We’ve asked members of our Network to weigh in on this topic and we will be sharing their answers throughout the month. In this blog, researchers Katherine Flannigan, Kelly Harding, and Jacqueline Pei explain in their own words why research on strengths is essential and talk about what draws them to this field.

Why is it important to understand and support strengths and abilities?  

“When all we talk about are the difficulties associated with FASD, we can perpetuate feelings of hopelessness and stigma. On the flip side, the more we understand and talk about the strengths and abilities of people with FASD, the more we can shift this conversation. We can acknowledge and validate struggles that are real and important AND create a more balanced, optimistic understanding about FASD. This ultimately has the potential to improve wellbeing in impactful ways for people with FASD and their families”

Dr. Katherine Flannigan, CanFASD Research Network

 

“Celebrating strengths and abilities honours the dignity and personhood of all individuals, including those with FASD. The current lack of strengths-based research around FASD has likely contributed to the stress and stigma experienced by individuals with FASD and their families. Identifying individual strengths can help build self-confidence and promote the development of specific skills that can provide deep satisfaction in life. When we understand the strengths and diversities of individuals with FASD, we can better recognize how these individual differences contribute to our societal richness of different kinds of brains and ways of functioning”
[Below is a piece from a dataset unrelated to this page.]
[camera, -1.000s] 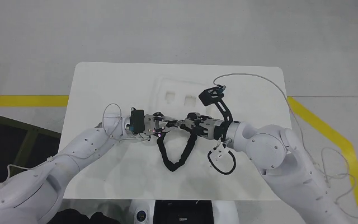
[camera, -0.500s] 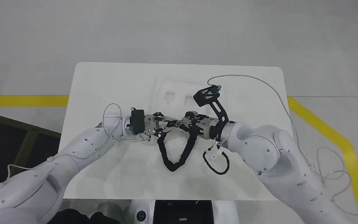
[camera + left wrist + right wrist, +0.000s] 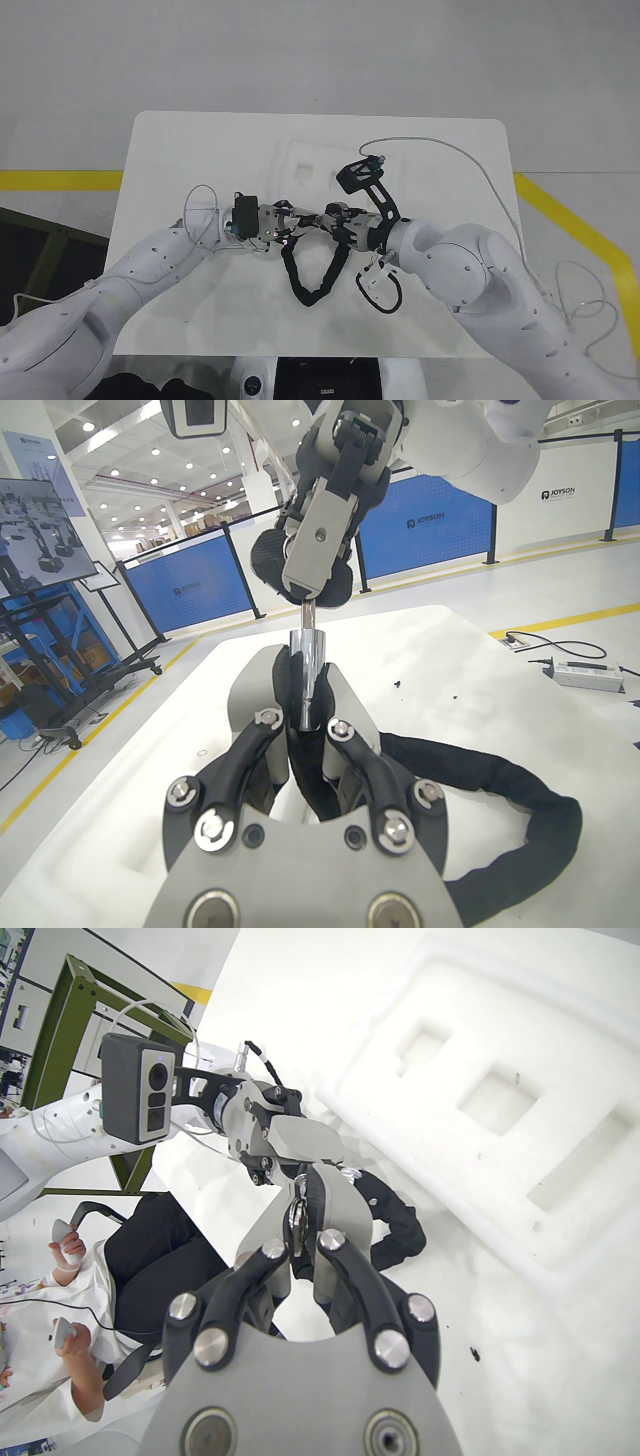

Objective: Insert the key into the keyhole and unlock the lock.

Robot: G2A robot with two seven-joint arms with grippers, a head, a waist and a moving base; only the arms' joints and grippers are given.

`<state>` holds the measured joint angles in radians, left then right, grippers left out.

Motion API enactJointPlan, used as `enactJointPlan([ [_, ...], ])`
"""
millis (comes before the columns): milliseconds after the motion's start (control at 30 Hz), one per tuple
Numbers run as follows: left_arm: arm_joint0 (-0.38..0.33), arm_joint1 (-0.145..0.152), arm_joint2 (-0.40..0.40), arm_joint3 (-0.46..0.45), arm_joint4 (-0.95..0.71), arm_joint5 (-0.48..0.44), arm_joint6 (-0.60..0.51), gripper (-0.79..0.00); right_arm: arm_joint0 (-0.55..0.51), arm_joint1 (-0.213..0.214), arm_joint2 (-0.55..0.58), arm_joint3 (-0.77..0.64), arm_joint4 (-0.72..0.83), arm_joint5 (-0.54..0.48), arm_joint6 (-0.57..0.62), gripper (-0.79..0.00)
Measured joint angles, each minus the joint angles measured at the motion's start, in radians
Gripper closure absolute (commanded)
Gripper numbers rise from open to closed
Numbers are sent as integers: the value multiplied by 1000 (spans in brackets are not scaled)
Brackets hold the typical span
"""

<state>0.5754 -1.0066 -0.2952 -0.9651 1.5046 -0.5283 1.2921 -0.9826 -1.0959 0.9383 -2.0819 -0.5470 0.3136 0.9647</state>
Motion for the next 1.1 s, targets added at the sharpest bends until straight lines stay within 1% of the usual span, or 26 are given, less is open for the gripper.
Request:
enactJointPlan([
  [200, 0, 0, 0, 0, 0, 0, 0, 0, 4, -6, -13, 0, -3, -1, 4, 0],
  [233, 0, 0, 0, 0, 0, 0, 0, 0, 5, -7, -13, 2, -4, 0, 4, -46],
  [267, 0, 0, 0, 0, 0, 0, 0, 0, 6, -7, -13, 4, -7, 2, 2, -172],
  [300, 0, 0, 0, 0, 0, 0, 0, 0, 7, -8, -11, 6, -9, 4, 1, -240],
  [333, 0, 0, 0, 0, 0, 0, 0, 0, 6, -8, -10, 8, -10, 6, 0, -240],
  [400, 0, 0, 0, 0, 0, 0, 0, 0, 5, -9, -5, 10, -11, 7, -1, -265],
  [433, 0, 0, 0, 0, 0, 0, 0, 0, 4, -9, -2, 10, -11, 8, -3, -342],
  [567, 0, 0, 0, 0, 0, 0, 0, 0, 2, -11, 8, 5, -1, 6, -8, -388],
  [600, 0, 0, 0, 0, 0, 0, 0, 0, 1, -12, 11, 1, 5, 2, -9, -413],
  [667, 0, 0, 0, 0, 0, 0, 0, 0, 0, -12, 15, -6, 16, -5, -7, -508],
  [700, 0, 0, 0, 0, 0, 0, 0, 0, -1, -12, 20, -11, 24, -10, -4, -517],
  [733, 1, 0, -1, -1, -1, 1, -1, 0, -3, -12, 24, -16, 29, -13, -1, -489],
  [767, 5, 0, -4, -6, -4, 4, -9, 0, -5, -11, 30, -21, 32, -16, 4, -443],
  [800, 13, 1, -11, -15, -10, 8, -28, 0, -8, -10, 40, -30, 34, -19, 11, -428],
  [900, 27, 5, -32, -35, -14, 3, -63, 0, -20, -4, 76, -49, 40, -32, 34, -348],
  [933, 30, 7, -38, -39, -14, 0, -68, 0, -24, -1, 89, -55, 41, -37, 41, -299],
  [967, 34, 9, -43, -43, -12, -2, -72, 0, -29, 1, 103, -61, 42, -43, 49, -268],
  [1000, 38, 11, -51, -48, -10, -5, -77, 0, -37, 5, 122, -68, 44, -50, 60, -256],
  [1067, 45, 13, -62, -56, -6, -8, -84, 0, -49, 10, 150, -77, 49, -61, 75, -126],
  [1100, 49, 15, -69, -60, -3, -10, -88, 0, -58, 13, 167, -82, 52, -68, 85, -34],
])
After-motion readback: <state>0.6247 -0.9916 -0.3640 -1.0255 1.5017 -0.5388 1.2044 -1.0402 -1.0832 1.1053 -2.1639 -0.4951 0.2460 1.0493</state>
Dr. Kelly Harding, CanFASD Research Network

 

“People with FASD have strengths and those strengths are just as important to who they are as their challenges. Strengths and abilities can and should be leveraged within support services and interventions. This provides pathways wherein competencies may be nurtured. When we validate and celebrate the contributions made by individuals with FASD we foster pride and purpose which helps lead towards healthy outcomes.”

Dr. Jacqueline Pei, CanFASD Research Network

How can research about the strengths of people with FASD help families?
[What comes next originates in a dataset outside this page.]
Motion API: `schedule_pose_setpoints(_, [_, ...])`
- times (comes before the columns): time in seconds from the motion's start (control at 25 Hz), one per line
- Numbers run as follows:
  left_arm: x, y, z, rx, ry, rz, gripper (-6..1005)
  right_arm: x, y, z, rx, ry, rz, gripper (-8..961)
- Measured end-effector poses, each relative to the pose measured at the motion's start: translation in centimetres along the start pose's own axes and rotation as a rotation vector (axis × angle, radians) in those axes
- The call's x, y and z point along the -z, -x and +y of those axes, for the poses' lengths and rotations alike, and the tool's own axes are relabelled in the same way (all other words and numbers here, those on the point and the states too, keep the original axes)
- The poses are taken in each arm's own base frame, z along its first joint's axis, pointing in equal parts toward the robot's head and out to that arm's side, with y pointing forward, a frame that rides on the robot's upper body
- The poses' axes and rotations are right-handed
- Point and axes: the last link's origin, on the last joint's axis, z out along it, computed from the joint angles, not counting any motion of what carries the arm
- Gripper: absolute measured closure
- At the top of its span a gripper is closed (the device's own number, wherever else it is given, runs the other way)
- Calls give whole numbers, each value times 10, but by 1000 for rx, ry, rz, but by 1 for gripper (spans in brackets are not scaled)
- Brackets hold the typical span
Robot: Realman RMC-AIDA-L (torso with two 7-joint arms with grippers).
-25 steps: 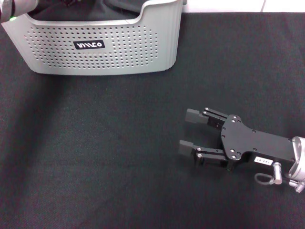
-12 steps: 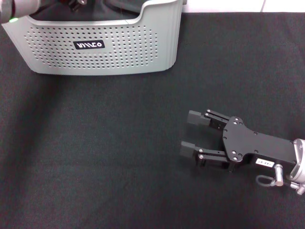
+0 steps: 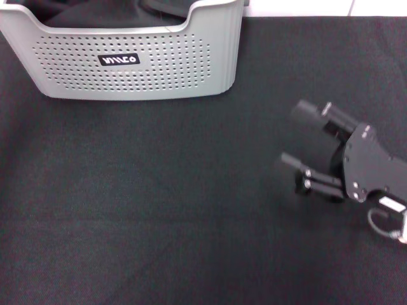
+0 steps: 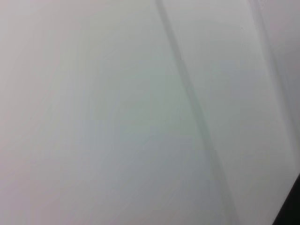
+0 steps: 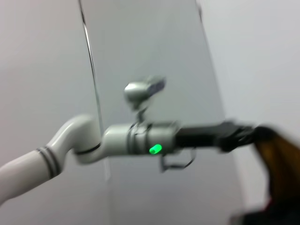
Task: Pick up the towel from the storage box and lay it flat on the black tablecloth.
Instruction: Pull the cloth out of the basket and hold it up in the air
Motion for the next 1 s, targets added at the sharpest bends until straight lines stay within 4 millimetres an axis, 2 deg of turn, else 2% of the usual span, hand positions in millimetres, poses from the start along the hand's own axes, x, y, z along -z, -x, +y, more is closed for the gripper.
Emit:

“When researchers, policymakers, and especially service providers are intentional about understanding the strengths of people with FASD, these strengths can be more easily recognized and built upon in everyday life. This not only helps to balance the deficit-oriented narrative of FASD and reduce stigma, but it can also help caregivers and families more directly by reducing stress levels, and increasing coping, sense of competence, and resilience.

As well, a more balanced and hopeful view of FASD can help service providers to feel more confident in their ability to work with people with FASD, which has important trickle-down effects for families who then have more places to turn to for FASD-informed supports.”

Dr. Katherine Flannigan, CanFASD Research Network

 

“Research in this area can help shift societal perspectives on FASD, which often continue to marginalize and stigmatize individuals with FASD and their families. For a long time, the focus of research on families emphasized a deficit-based perspective. Lots of excellent research over the past several decades has evolved from a deficit-based to a strength-based perspective that emphasizes the strengths and successes of individuals with disabilities and their families. We have seen this research come about more recently in the FASD field specifically. This work is essential for further informing research, policy, and practice to meaningfully advance the field of FASD to promote positive outcomes among this population.”

Dr. Kelly Harding, CanFASD Research Network

Why are you interested in doing research in this field?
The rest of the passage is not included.